Water pooling in the base of the pot due to a lack of drainage holes or saucers, trays and decorative outer pots also causes root rot which causes the aloe’s leaves turn turn brown and droop.
How to Save a Drooping Aloe Plant After Repotting
- Always pot aloe plants in pots that are 2 inches wider either side of the aloe plant to prevent drooping. Repotting aloe plants into pots that are proportional in size to the plant prevents the soil staying damp for too long after watering reducing the risks associated with overwatering, such as drooping leaves that turn brown and mushy.
- Ideally repot your aloe plant in an unglazed clay or terracotta pot. Clay and terracotta pots are porous, so they dry out evenly after watering which creates more favorable conditions for aloe plants.
- Repot aloe plants in pots with drainage holes in the base and empty any saucers, trays and decorative outer pots after watering. It is important that excess water can escape efficiently from the pot after watering your aloe plants, so that the soil can dry out before the next bouts of watering.
- Repot the aloe in ‘succulent and cacti soil’ rather then regular potting soil. Succulent and cacti soil replicates the soil conditions of the aloe plant’s native environment. The soil structure is porous and well draining, which mitigates the risk of overwatering. Regular potting soil retains too much moisture for the aloe plant to tolerate.
- Allow the aloe’s soil to dry out between each bout of watering. With the aloe repotted in a new pot and potting soil, the rate at which the soil dries out changes, which means you should adjust the watering frequency for the aloe plant to prevent drooping due to root rot. Feel the potting soil at the top of the pot and at the bottom through the drainage hole in the base, to detect moisture. If the potting soil still feels moist then wait until the soil has dried out before watering again, with a thorough watering.
Once you have repotted the aloe plant to the right pot, with well draining soil, and you have established the optimal watering frequency for the new conditions, then the aloe plant should show signs of recovery in the next few weeks.
If the aloe leaves continue to droop and develop brown, mushy areas, then consider propagating the aloe’s leaves from cuttings or any off setts as brown mushy areas indicate root rot.
(Read my article, how to revive a dying aloe vera plant).
- The reason for a drooping aloe plant is usually because a lack of sunlight. Aloe plants need direct sunlight. If the aloe is in too much shade the leaves grow weak and long towards the direction of the brightest light. The aloe’s leaves then droop down under their own weight.
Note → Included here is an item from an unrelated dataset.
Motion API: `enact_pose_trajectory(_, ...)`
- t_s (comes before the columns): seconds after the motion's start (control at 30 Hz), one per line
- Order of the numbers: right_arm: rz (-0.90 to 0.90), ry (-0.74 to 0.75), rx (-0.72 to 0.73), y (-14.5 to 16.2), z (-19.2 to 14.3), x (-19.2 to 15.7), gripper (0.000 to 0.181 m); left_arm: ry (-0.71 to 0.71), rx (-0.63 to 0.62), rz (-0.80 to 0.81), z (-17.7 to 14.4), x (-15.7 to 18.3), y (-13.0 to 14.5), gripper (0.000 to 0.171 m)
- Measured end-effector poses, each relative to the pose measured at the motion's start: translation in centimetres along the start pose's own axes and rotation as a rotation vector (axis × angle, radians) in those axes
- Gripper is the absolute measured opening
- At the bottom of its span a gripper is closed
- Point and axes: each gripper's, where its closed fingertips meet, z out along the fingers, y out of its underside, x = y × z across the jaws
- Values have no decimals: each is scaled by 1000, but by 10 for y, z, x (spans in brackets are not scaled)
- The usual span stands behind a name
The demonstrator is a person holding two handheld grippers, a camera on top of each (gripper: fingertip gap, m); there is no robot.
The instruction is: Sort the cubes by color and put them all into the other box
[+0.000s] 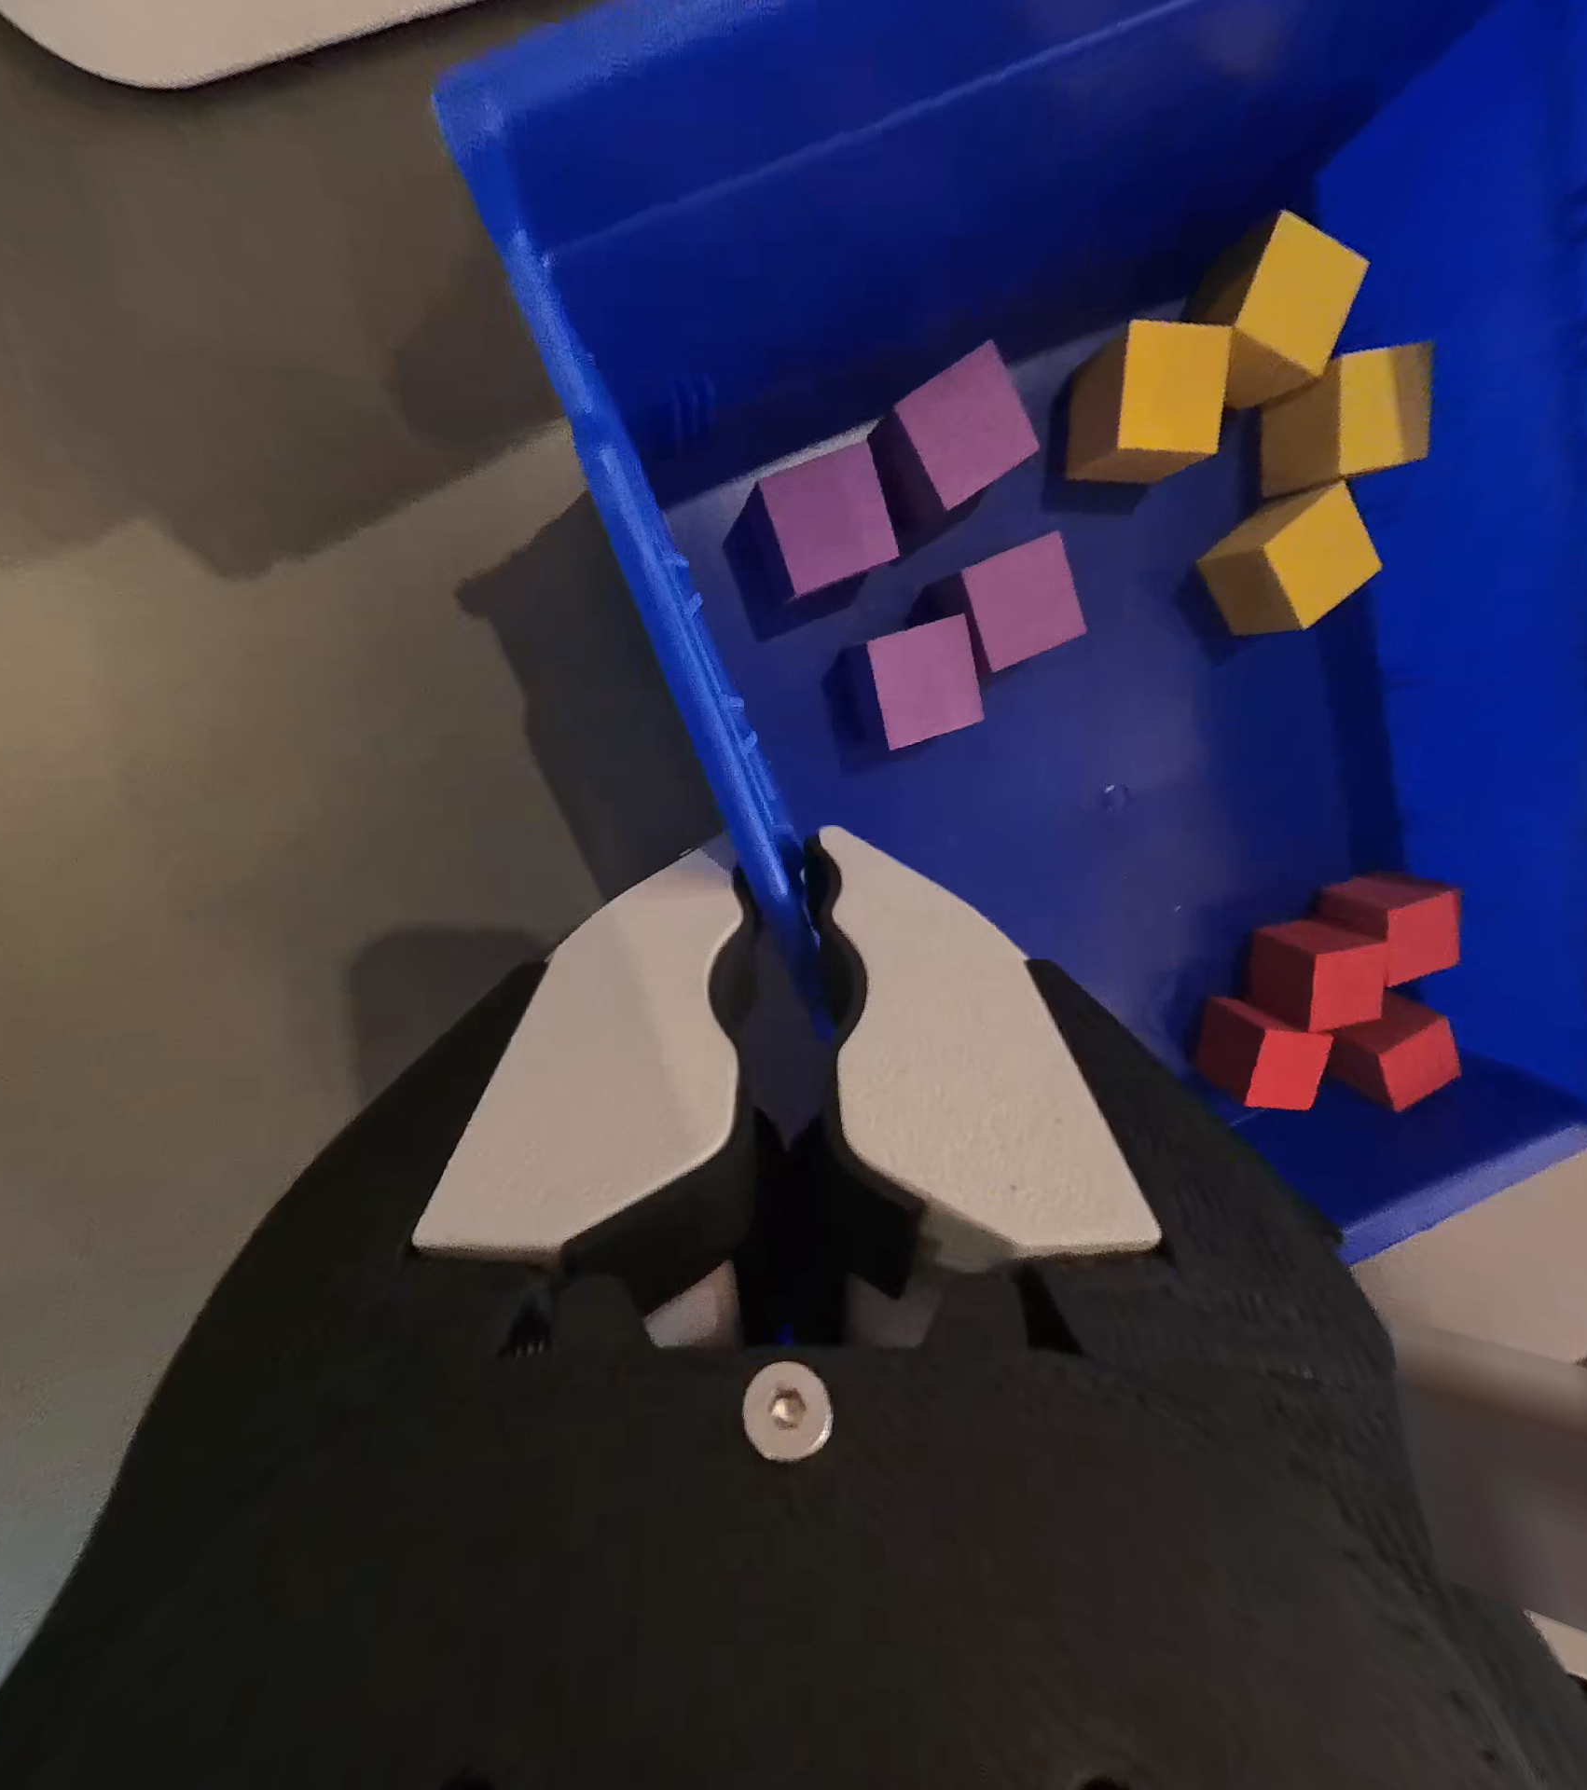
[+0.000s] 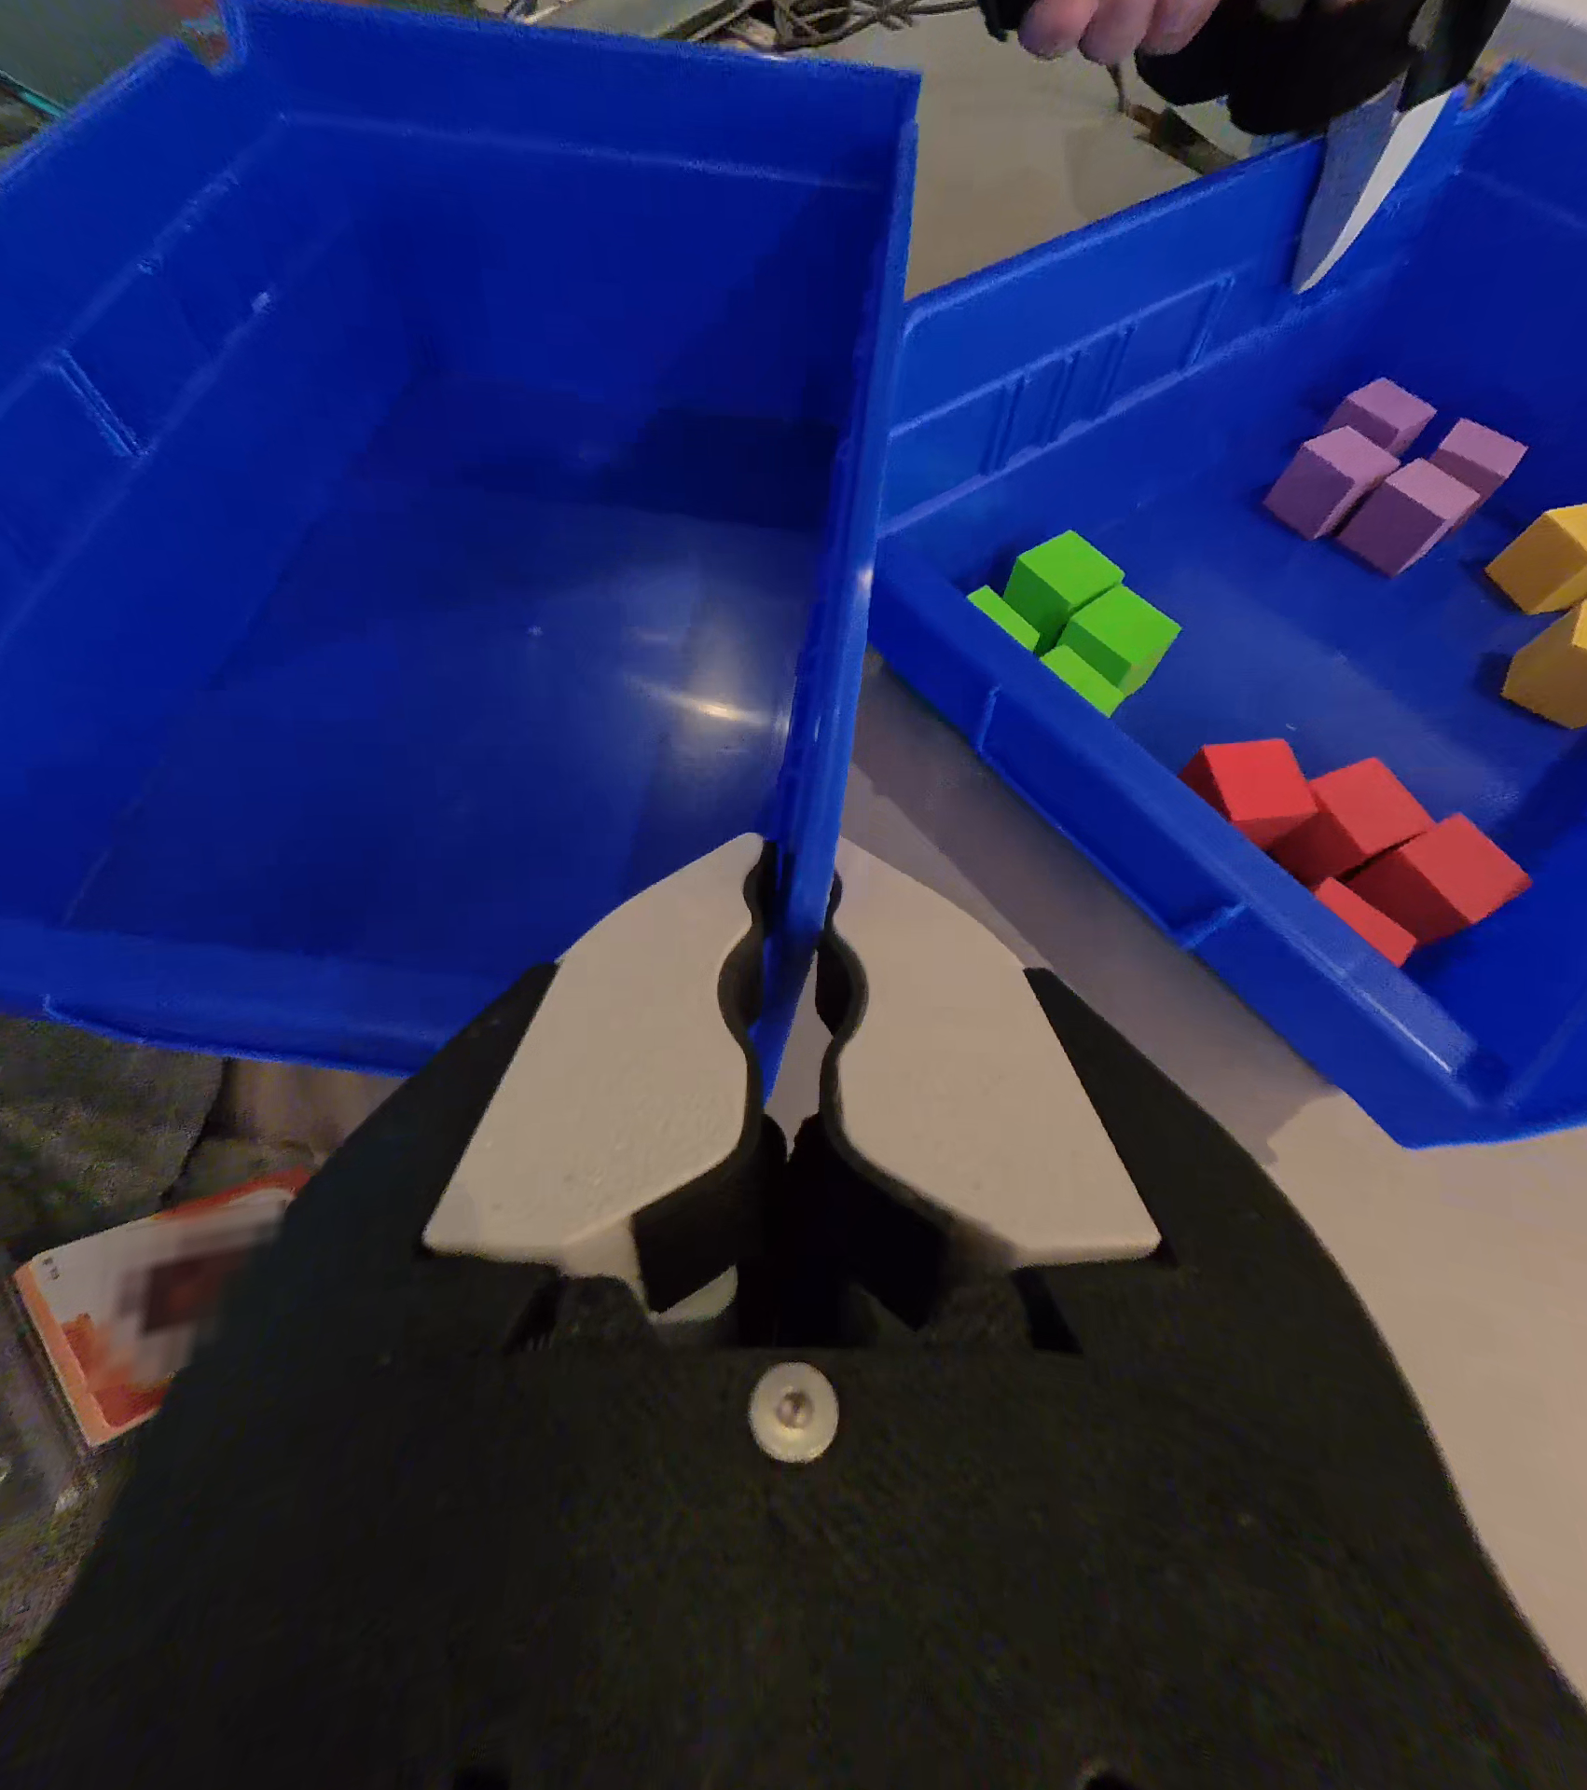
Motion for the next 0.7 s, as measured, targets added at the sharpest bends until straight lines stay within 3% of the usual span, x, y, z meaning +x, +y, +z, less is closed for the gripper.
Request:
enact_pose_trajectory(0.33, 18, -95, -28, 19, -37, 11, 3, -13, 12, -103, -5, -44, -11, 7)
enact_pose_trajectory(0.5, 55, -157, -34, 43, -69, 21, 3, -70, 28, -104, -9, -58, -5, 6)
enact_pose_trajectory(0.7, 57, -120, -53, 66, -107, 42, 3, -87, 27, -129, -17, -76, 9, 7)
- Aloe leaves turn brown and droopy due to overwatering. Aloe plants need the soil to dry out between each watering. If the aloe’s potting soil is consistently damp, then the aloe develops root rot which turns the leaves brown and mushy with a drooping appearance.
- Usually, aloe leaves droop after repotting because the pot is too big which causes the soil to dry out at a slower rate and causes root rot. Larger pots contains more soil and therefore retain more moisture. If the roots are in damp soil for too long, the aloe plant leaves droop.
- To fix a drooping aloe, locate the aloe in some direct sunlight, repot the aloe in well draining potting, reduce watering frequency so that the aloe’s soil dries out between each watering and cut away any drooping leaves that do not recover with a sharp pair of pruners.